> **GIVEN RECORDS**
⁂

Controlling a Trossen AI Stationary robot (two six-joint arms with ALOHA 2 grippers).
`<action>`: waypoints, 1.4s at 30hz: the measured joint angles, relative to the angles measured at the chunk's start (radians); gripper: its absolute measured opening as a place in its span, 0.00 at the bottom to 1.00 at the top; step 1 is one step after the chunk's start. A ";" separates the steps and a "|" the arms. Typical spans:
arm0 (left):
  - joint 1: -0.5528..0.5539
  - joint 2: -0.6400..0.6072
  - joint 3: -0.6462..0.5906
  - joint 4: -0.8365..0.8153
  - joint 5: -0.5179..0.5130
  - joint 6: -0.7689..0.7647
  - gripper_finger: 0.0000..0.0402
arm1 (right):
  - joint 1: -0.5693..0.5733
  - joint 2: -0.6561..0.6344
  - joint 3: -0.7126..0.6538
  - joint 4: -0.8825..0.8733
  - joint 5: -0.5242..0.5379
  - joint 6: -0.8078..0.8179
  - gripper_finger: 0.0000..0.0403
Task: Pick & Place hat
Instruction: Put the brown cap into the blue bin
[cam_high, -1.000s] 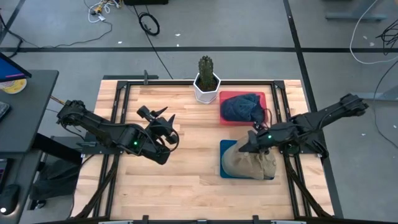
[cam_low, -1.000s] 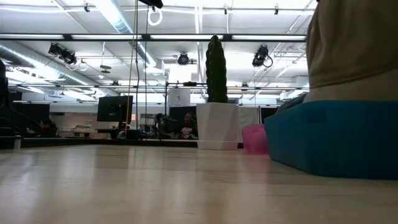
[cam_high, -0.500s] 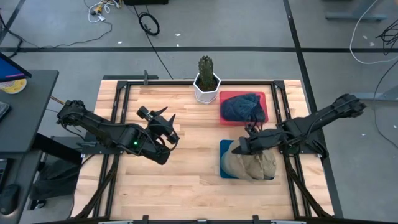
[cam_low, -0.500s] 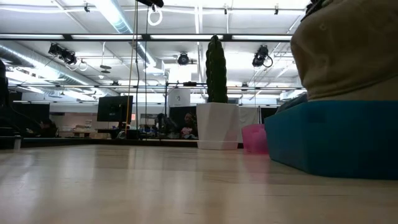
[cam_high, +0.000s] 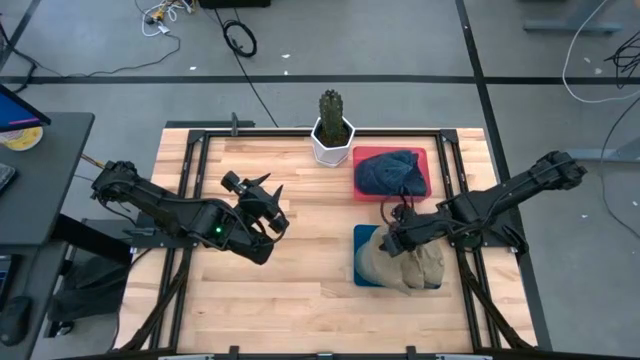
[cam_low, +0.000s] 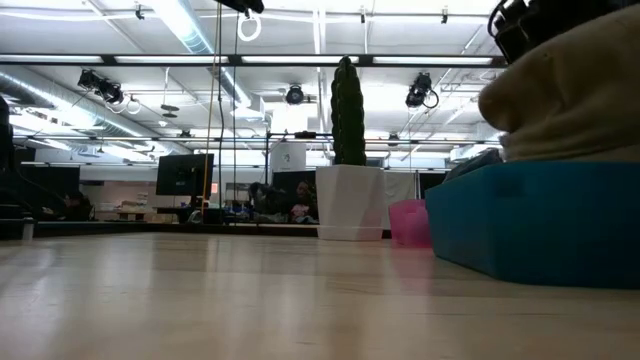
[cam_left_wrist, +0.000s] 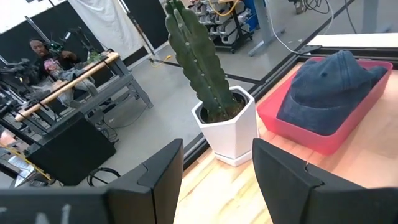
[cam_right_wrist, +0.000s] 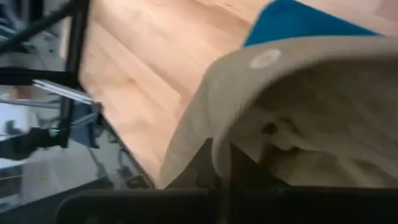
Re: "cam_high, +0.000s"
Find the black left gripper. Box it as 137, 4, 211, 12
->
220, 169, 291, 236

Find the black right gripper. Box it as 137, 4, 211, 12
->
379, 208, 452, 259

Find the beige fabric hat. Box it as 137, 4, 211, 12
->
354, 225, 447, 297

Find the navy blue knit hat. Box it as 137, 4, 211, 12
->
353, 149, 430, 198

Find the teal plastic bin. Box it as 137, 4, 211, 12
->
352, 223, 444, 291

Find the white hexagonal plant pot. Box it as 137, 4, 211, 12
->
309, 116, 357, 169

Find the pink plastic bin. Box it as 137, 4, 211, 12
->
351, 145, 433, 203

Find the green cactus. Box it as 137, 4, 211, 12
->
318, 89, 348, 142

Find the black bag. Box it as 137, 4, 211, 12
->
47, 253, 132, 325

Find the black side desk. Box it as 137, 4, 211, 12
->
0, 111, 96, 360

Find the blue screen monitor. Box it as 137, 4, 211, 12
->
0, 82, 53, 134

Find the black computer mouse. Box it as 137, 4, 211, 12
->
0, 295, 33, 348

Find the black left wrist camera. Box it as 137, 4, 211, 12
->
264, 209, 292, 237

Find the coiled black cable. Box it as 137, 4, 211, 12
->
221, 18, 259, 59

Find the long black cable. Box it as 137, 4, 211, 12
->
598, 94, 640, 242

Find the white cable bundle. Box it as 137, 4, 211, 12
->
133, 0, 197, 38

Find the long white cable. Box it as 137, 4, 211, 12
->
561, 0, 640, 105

⁂

Please print the lines exactly, from the top of the material through the line with "[cam_low, -1.000s]", and omit the pictures.

> **SOLUTION TO THE EXERCISE**
Controlling a Trossen AI Stationary robot (two six-joint arms with ALOHA 2 grippers).
`<action>`: waypoints, 1.4s at 30hz: the measured joint angles, relative to the angles measured at the chunk's start (radians); gripper: its absolute measured opening as a place in its span, 0.00 at the bottom to 1.00 at the top; step 1 is one step after the chunk's start. A ";" separates the steps and a "|" the arms. Typical spans:
arm0 (left):
  - joint 1: -0.5528..0.5539
  - joint 2: -0.6400..0.6072
  - joint 3: -0.6462..0.5906
  - joint 4: -0.8365..0.8153
  - joint 5: -0.5179..0.5130
  - joint 6: -0.7689..0.7647
  - gripper_finger: 0.0000..0.0402
arm1 (right):
  - joint 1: -0.5693..0.5733
  - joint 2: -0.6561..0.6344
  - joint 3: -0.7126..0.6538
  - joint 4: -0.8825..0.8733
  - joint 5: -0.5242..0.5379
  - joint 6: -0.8078..0.8179
  - gripper_finger: 0.0000..0.0403
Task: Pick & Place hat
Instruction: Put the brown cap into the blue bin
[cam_high, -1.000s] 
[cam_low, -1.000s] 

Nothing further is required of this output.